_What to work on_.
Scan the entries for the string "then" and give the number of lines that have it, nothing further.

__________

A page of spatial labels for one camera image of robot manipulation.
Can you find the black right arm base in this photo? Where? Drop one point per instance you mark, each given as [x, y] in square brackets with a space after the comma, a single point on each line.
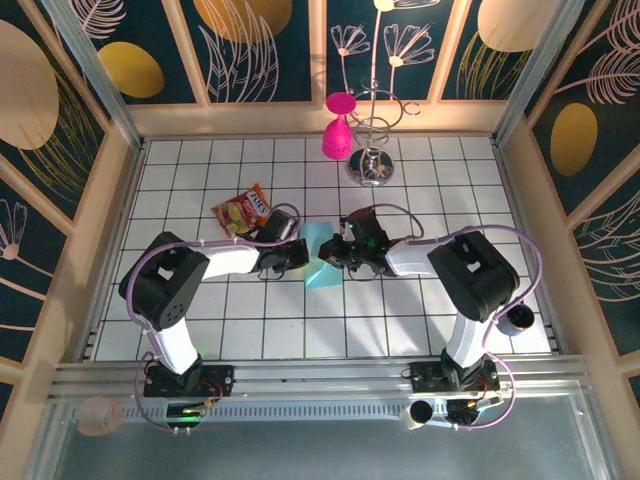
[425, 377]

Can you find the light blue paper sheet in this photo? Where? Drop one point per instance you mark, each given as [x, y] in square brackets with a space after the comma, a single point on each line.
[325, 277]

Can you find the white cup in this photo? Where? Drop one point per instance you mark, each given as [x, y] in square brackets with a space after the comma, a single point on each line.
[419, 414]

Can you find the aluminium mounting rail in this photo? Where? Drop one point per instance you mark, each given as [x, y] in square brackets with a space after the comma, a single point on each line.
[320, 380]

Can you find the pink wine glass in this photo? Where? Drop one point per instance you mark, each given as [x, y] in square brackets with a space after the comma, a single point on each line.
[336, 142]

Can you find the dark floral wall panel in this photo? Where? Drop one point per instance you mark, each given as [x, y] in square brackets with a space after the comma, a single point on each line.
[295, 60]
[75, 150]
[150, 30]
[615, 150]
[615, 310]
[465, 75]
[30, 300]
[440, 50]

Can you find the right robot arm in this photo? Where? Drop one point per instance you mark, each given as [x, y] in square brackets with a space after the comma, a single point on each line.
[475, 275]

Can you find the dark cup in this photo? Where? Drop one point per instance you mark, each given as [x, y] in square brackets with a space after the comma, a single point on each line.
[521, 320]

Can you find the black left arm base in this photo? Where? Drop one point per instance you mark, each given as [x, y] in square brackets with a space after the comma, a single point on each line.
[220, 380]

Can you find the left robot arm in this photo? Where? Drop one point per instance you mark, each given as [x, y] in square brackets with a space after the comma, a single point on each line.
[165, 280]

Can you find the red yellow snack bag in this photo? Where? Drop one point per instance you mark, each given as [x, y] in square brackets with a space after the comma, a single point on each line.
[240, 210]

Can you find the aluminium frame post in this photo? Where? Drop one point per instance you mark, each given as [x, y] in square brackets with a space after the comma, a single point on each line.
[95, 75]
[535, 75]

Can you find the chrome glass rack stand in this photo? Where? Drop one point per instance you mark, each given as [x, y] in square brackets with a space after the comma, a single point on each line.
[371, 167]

__________

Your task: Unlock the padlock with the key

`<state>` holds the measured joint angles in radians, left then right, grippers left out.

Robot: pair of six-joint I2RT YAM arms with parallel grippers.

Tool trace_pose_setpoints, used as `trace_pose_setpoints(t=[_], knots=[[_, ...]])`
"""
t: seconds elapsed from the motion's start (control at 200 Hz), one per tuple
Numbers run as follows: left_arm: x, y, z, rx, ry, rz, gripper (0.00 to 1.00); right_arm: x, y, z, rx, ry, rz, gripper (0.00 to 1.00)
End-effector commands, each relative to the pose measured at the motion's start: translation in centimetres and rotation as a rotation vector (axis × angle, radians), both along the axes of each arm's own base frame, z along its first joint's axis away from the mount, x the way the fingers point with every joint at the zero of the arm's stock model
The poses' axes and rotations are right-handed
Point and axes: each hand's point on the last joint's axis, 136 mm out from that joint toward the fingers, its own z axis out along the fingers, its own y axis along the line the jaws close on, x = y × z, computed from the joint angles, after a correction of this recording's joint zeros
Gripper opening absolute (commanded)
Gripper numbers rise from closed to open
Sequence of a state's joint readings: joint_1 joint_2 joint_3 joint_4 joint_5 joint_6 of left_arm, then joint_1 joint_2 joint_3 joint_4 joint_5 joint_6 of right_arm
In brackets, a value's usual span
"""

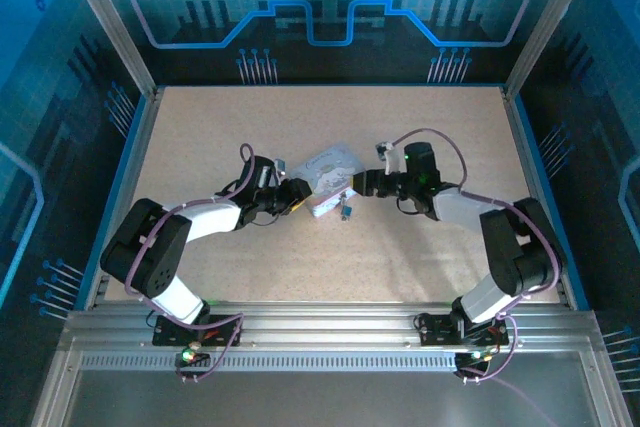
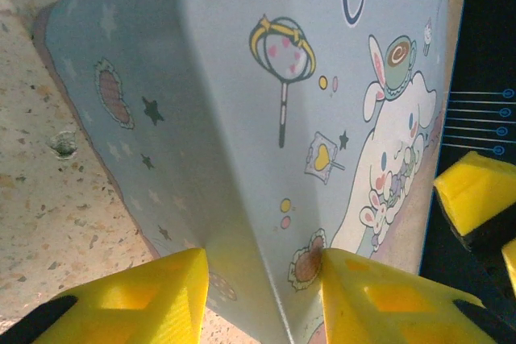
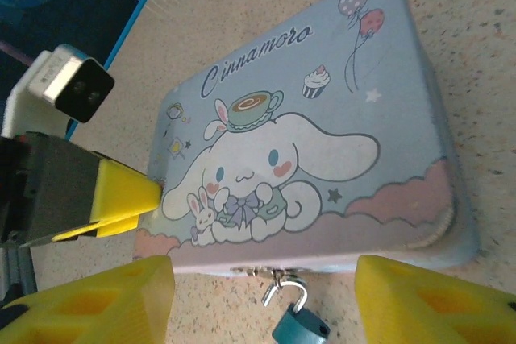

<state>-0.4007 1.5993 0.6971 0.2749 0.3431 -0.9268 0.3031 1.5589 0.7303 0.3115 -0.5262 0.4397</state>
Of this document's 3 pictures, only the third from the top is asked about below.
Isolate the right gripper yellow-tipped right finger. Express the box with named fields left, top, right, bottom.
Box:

__________

_Answer_.
2